The US giant is sending a 2,700-strong team to London to produce at least 5,500 hours of coverage across several channels. And in another first, its website is set to broadcast every sporting event live.
"This will be the most comprehensively covered event in television history," said Mark Lazarus, NBC Sports Group chairman.
Of the international news agencies, Agence France-Presse will deploy a multilingual team of around 150 text, photo and video journalists to the British capital, plus thirty journalists from its German subsidiary SID.
The US newswire Associated Press will have around 200 staff on the ground, while Yahoo!, the US website which aggregates news articles and agency dispatches, will send 26 journalists -- 10 more than it sent to Beijing.

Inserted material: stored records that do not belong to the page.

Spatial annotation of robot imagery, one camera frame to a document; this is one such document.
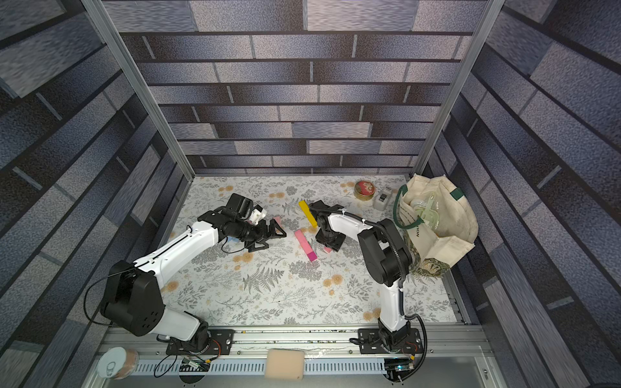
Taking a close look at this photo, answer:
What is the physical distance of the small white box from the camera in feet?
3.56

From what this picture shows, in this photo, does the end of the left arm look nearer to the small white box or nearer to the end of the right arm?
the end of the right arm

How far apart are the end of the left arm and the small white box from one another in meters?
0.50
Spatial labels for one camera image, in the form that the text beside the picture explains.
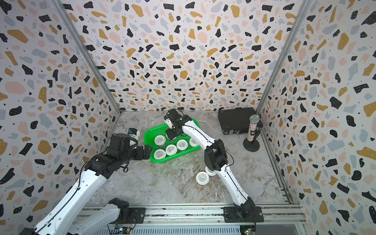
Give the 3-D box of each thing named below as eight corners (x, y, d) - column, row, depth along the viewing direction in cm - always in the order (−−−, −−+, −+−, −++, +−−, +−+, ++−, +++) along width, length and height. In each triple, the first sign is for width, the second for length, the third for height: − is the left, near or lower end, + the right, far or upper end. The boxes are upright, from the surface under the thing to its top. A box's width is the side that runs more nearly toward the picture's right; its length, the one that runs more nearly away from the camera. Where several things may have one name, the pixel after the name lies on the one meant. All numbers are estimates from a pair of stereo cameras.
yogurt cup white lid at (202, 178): (196, 187, 85) (196, 183, 79) (196, 176, 89) (196, 171, 83) (208, 187, 85) (209, 183, 79) (208, 176, 89) (209, 171, 83)
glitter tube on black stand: (238, 147, 103) (250, 119, 81) (240, 141, 106) (252, 113, 84) (251, 151, 101) (266, 124, 79) (252, 145, 104) (268, 117, 82)
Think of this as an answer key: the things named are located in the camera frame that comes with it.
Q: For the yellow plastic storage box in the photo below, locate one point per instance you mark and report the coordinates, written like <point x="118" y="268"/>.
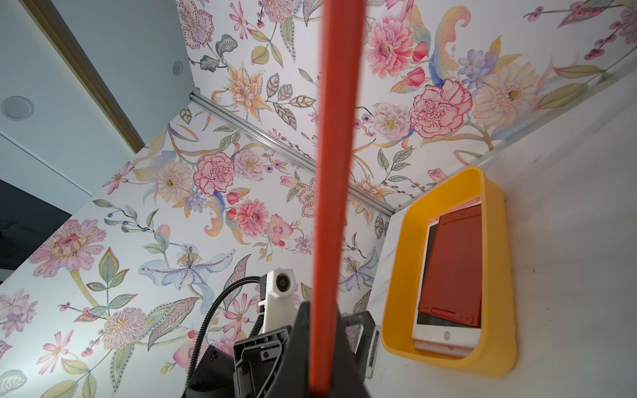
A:
<point x="496" y="350"/>

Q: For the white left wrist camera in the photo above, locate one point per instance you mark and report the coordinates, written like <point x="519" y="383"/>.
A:
<point x="277" y="298"/>

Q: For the small card box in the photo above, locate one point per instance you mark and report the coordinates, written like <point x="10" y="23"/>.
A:
<point x="373" y="353"/>

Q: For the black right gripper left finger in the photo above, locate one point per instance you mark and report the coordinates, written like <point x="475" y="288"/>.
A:
<point x="290" y="377"/>

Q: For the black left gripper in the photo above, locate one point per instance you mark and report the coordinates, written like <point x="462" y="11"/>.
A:
<point x="246" y="372"/>

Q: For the red writing tablet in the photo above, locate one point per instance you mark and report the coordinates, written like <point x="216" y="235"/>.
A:
<point x="451" y="287"/>
<point x="341" y="44"/>

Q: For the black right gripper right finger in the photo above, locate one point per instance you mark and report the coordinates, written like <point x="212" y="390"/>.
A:
<point x="349" y="367"/>

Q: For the pink writing tablet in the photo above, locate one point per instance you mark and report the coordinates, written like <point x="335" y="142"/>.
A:
<point x="450" y="341"/>

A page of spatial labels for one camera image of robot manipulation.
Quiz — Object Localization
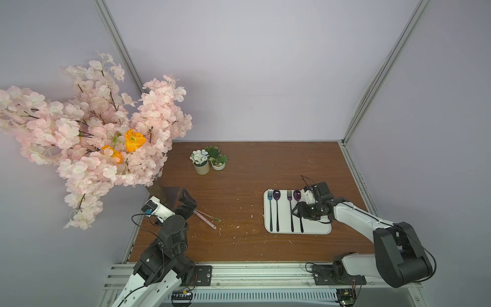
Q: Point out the white flowers in beige pot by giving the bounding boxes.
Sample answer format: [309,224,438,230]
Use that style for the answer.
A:
[190,149,210,175]

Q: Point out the left controller board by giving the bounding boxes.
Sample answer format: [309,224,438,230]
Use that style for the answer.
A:
[171,290,194,307]

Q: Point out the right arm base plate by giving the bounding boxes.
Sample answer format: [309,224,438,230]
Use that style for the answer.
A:
[311,264,366,286]

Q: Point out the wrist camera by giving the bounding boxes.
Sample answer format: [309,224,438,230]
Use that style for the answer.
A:
[141,196,175,223]
[303,190,317,205]

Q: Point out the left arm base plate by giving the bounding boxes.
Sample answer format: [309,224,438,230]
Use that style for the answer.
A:
[183,265,213,288]

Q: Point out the right controller board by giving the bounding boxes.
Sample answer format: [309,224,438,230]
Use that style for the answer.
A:
[336,289,356,307]

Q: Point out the purple spoon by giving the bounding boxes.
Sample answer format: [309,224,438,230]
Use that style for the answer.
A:
[294,190,304,233]
[273,189,281,232]

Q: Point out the green succulent in white pot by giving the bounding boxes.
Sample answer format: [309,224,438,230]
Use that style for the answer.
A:
[205,146,228,171]

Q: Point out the pink stick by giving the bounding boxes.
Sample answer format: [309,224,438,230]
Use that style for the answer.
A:
[193,210,217,230]

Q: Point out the controller board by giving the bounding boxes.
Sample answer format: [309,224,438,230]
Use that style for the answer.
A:
[336,289,356,307]
[171,290,194,307]

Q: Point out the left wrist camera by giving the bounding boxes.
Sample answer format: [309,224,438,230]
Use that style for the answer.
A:
[141,196,175,223]

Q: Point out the purple fork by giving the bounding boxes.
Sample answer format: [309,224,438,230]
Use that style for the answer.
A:
[287,190,295,233]

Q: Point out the green stick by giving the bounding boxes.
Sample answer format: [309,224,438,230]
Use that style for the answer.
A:
[195,210,221,223]

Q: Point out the pink cherry blossom tree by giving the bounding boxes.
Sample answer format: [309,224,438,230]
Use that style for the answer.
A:
[1,53,193,230]

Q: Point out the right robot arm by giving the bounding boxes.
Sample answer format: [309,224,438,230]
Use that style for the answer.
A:
[292,182,437,288]

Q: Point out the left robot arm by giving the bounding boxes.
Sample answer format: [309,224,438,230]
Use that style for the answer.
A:
[112,188,197,306]

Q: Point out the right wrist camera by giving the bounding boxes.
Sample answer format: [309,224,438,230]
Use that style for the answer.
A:
[303,190,317,205]

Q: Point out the blue metal fork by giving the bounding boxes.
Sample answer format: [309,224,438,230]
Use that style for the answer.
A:
[267,189,273,232]

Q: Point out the white rectangular tray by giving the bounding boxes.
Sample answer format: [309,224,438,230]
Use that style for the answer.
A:
[263,190,332,235]

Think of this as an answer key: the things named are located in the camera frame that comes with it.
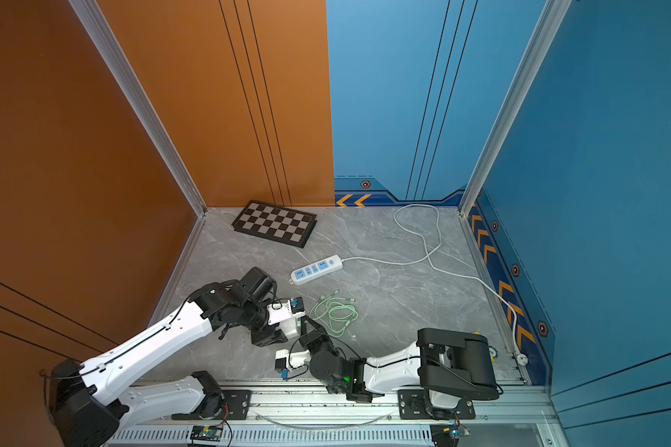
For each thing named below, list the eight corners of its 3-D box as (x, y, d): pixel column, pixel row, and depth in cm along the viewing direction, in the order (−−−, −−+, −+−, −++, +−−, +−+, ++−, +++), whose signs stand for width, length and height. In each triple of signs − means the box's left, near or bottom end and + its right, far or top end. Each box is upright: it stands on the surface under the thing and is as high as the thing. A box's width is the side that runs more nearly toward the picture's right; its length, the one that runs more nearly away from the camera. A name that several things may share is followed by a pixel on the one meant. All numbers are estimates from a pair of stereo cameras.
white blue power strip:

In addition to the 21,000 "accredited" journalists reporting from the venues, between 6,000 and 8,000 of their colleagues are due in London to cover the "non-sport" aspects of the Games, from transport to security.
Games organisers have built two huge press centres at the heart of the Olympic Park in east London, with state of the art IT facilities and a miniature "high street" designed to cater for their occupants' every need.
Banks, newsagents and a post office have been set up, along with a gym, grocery store, hair salon and medical centre. Stressed reporters can even relax at their very own massage parlour.
"The media are with us for such a long time, and they're working such long hours," said Mandy Keegan, manager of the Main Press Centre.
"They don't have the opportunity to live normal lives while they're here, so we aim to provide all of those services," she told AFP.
A 4,000-seater restaurant will serve some 480,000 meals to journalists -- with a broad international menu reflecting their 190 different home countries -- along with 1.6 million cups of tea and coffee.
Journalists working into the small hours, meanwhile, will be able to order pizza and beer directly to their desks.
Keegan wants journalists to be comfortable -- but not too comfortable.
"At previous Games there have always been reports of people sleeping in the media centre," she said. "We want to avoid that."
St Bride's church on central London's Fleet Street, once the legendary home of Britain's newspapers, is offering a bed to around a dozen cash-strapped journalists from countries including Togo, Croatia and Romania.
On the technical side, British Telecom (BT) has the formidable task of maintaining the Internet and telephone networks that the thousands of journalists will depend upon.
The company predicts that at the busiest times, some 60 gigabytes of information -- equivalent to 3,000 photographs -- will travel across the Olympic Park's network every second.
After slow Internet connections left many journalists frustrated in Beijing, BT have pledged a network capacity four times bigger than that of 2008.